## REQUIRED WORK
Can you copy the lines from the one that contains "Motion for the" through the end of the material below, exactly and with nothing else?
________________________
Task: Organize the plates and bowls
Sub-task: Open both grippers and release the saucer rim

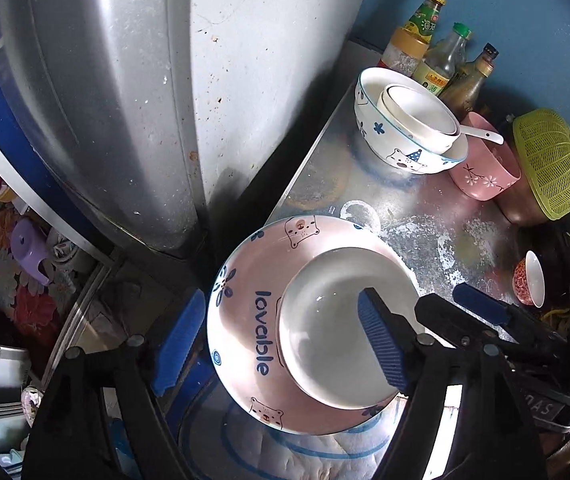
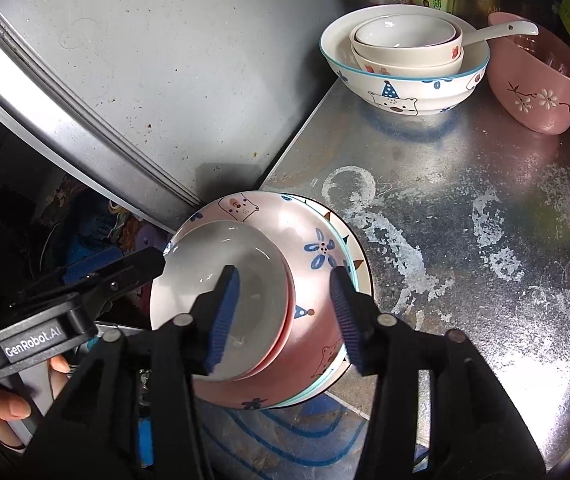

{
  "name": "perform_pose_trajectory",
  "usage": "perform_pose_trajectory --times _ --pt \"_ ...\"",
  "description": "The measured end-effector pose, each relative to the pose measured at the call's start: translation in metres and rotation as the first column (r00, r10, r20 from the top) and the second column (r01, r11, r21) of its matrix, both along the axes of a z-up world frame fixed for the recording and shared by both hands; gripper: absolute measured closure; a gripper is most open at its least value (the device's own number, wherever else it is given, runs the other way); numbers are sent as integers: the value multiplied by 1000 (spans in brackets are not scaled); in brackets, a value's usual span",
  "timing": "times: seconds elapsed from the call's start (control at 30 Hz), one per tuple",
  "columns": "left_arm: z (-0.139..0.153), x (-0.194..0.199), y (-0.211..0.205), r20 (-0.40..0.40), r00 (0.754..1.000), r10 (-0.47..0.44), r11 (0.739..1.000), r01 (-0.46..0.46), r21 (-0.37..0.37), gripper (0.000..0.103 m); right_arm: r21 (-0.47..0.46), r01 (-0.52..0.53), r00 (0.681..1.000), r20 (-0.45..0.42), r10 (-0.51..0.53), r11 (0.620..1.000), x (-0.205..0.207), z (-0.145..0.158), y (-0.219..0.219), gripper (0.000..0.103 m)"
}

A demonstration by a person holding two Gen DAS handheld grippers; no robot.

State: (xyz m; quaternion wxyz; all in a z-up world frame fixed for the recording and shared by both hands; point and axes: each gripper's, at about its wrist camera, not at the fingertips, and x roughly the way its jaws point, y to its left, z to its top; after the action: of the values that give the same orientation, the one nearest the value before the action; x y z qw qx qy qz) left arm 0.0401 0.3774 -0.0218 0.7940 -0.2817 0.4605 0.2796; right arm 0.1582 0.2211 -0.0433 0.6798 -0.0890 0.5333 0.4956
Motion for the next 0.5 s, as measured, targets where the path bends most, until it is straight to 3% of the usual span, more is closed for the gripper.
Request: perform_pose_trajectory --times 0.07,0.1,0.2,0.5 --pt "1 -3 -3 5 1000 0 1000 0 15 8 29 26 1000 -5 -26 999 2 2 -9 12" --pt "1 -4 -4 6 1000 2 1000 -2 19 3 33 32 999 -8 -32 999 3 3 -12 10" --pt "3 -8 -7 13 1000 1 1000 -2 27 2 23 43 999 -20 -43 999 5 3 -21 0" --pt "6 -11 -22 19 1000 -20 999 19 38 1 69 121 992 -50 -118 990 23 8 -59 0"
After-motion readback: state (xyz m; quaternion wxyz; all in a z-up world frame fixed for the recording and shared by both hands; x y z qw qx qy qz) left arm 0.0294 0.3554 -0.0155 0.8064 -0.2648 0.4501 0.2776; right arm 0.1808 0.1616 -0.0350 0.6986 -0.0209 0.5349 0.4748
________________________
## PROBLEM SOLUTION
Motion for the next 0.5 s, as measured, targets where the path bends most, until it is straight to 3% of the usual span, more is closed for the gripper.
Request: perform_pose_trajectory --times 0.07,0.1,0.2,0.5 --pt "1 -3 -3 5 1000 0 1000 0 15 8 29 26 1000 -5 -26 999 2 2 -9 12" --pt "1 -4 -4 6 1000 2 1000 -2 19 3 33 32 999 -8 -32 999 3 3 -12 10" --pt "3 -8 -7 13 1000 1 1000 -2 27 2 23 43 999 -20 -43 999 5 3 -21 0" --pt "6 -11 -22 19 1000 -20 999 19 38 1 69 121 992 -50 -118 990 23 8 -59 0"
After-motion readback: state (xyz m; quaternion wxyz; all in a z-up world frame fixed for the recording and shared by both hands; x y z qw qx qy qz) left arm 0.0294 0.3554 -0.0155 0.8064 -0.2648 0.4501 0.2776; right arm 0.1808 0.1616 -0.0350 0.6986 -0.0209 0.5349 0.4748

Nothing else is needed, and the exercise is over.